Data extract:
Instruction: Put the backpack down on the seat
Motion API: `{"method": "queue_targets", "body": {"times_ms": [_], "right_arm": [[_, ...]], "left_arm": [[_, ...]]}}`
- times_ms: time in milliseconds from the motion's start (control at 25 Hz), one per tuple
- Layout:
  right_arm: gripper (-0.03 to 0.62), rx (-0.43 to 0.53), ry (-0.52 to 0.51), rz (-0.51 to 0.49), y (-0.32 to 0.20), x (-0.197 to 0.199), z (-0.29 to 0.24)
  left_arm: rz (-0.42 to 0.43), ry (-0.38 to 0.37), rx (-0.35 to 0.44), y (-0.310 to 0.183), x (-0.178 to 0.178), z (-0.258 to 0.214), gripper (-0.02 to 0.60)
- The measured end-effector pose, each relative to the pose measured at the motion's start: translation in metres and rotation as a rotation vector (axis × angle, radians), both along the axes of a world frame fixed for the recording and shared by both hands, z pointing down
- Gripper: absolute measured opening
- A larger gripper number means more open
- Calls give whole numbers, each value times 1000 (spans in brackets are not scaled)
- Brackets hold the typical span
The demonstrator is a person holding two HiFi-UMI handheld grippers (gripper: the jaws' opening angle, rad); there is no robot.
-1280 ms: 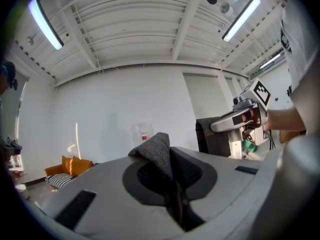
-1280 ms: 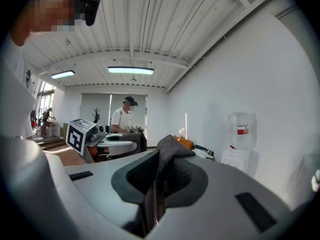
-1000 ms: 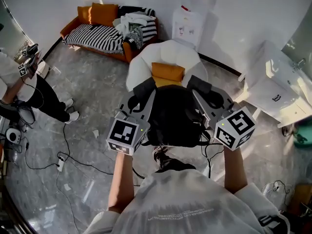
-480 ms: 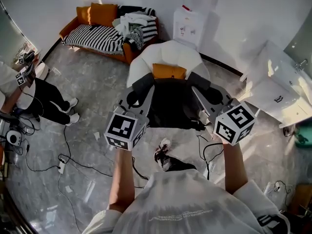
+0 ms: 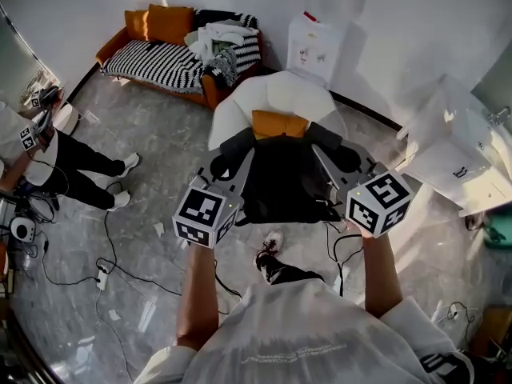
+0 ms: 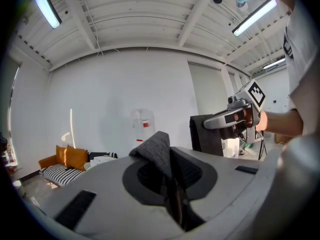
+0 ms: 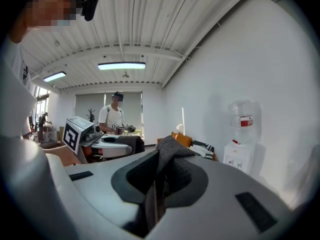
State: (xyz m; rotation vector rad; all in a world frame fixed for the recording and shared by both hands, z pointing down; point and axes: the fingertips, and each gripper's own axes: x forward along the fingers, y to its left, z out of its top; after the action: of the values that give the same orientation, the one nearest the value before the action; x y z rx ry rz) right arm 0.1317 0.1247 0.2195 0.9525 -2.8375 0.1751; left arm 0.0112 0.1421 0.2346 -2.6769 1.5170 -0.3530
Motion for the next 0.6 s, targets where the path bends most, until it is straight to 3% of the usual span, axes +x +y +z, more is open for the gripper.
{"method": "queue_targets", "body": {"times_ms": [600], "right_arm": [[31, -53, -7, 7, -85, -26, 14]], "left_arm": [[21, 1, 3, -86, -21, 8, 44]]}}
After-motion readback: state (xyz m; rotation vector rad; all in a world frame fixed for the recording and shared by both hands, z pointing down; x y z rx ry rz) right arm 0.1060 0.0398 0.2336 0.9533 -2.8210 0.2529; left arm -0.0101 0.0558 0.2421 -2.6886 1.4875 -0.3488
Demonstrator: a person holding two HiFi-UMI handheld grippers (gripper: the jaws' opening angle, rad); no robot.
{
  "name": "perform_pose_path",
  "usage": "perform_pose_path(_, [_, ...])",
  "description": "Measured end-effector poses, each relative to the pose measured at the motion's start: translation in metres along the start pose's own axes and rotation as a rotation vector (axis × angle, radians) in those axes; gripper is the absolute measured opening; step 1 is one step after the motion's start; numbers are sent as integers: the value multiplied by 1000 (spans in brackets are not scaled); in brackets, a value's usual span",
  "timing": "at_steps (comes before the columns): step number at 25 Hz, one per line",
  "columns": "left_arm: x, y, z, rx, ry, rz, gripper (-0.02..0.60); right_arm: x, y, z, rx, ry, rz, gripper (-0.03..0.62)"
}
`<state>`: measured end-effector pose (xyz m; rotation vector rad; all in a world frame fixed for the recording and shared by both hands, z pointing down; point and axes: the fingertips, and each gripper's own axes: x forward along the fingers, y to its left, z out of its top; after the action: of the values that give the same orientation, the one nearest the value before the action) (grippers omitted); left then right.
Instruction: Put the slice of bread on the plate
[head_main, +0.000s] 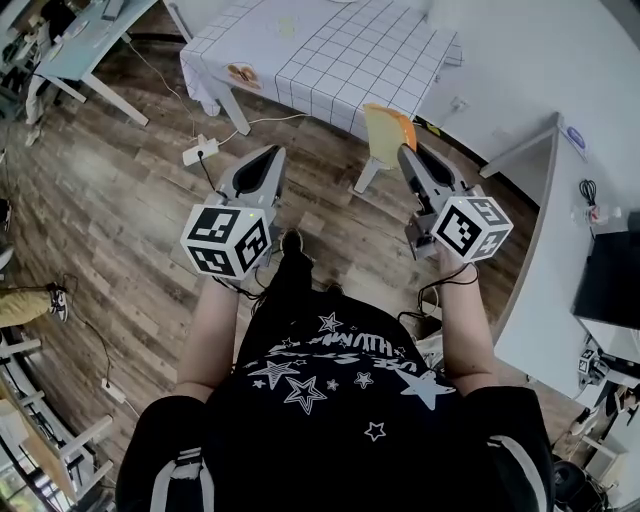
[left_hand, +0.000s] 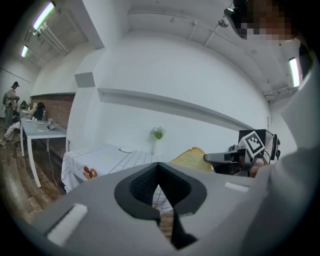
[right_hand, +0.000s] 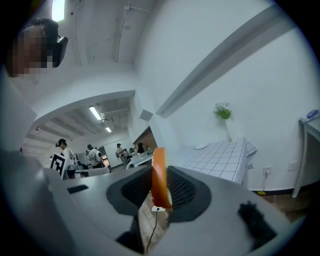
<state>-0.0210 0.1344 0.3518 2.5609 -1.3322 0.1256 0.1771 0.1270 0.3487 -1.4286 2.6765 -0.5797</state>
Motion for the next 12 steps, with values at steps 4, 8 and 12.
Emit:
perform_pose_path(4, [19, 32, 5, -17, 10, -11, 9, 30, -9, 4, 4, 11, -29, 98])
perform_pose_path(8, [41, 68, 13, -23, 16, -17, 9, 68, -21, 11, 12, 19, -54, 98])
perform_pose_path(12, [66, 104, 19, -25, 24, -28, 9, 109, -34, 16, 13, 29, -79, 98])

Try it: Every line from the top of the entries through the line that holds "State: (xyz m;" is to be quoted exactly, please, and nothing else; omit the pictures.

Problem solution:
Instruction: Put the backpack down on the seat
Motion API: `{"method": "queue_targets", "body": {"times_ms": [_], "right_arm": [[_, ...]], "left_arm": [[_, ...]]}}`
- times_ms: time in milliseconds from the motion's start (control at 25 Hz), one per tuple
- Layout:
  right_arm: gripper (-0.03 to 0.62), rx (-0.43 to 0.53), ry (-0.52 to 0.51), rz (-0.51 to 0.49), y (-0.32 to 0.20), x (-0.197 to 0.199), z (-0.29 to 0.24)
  left_arm: rz (-0.42 to 0.43), ry (-0.38 to 0.37), rx (-0.35 to 0.44), y (-0.310 to 0.183), x (-0.178 to 0.178), z (-0.258 to 0.214), gripper (-0.02 to 0.60)
- The measured end-effector pose, each relative to the pose measured at the motion's start: translation in metres and rotation as a rotation vector (axis × angle, radians), both along the axes of a world frame fixed for the recording and shared by both hands, z pointing down
- Gripper: absolute measured opening
- A larger gripper number means more open
- Calls give whole numbers, each value times 1000 (spans in brackets are not scaled)
- Brackets hold the typical span
The demonstrator is a person holding two HiFi-UMI handheld grippers (gripper: the jaws' opening angle, rad); there is no robot.
-1280 ms: 
-1280 ms: 
-1000 ms: 
-480 ms: 
+0 ms: 
+0 ms: 
+0 ms: 
State: (xyz m; rotation vector rad; all in a world frame fixed for the recording and shared by both hands, z pointing down; point and axes: the fingertips, and each gripper's own axes: x forward along the fingers, y to its left, z out of its top; after the action: of the values that give the same orientation, the one nearest the value before the action; x y z rx ry rz) right arm 0.1317 0.1247 0.2195 0.9525 -2.8375 0.1751; left arm 0.0112 0.1421 0.2346 -2.6769 1.5170 -0.3530

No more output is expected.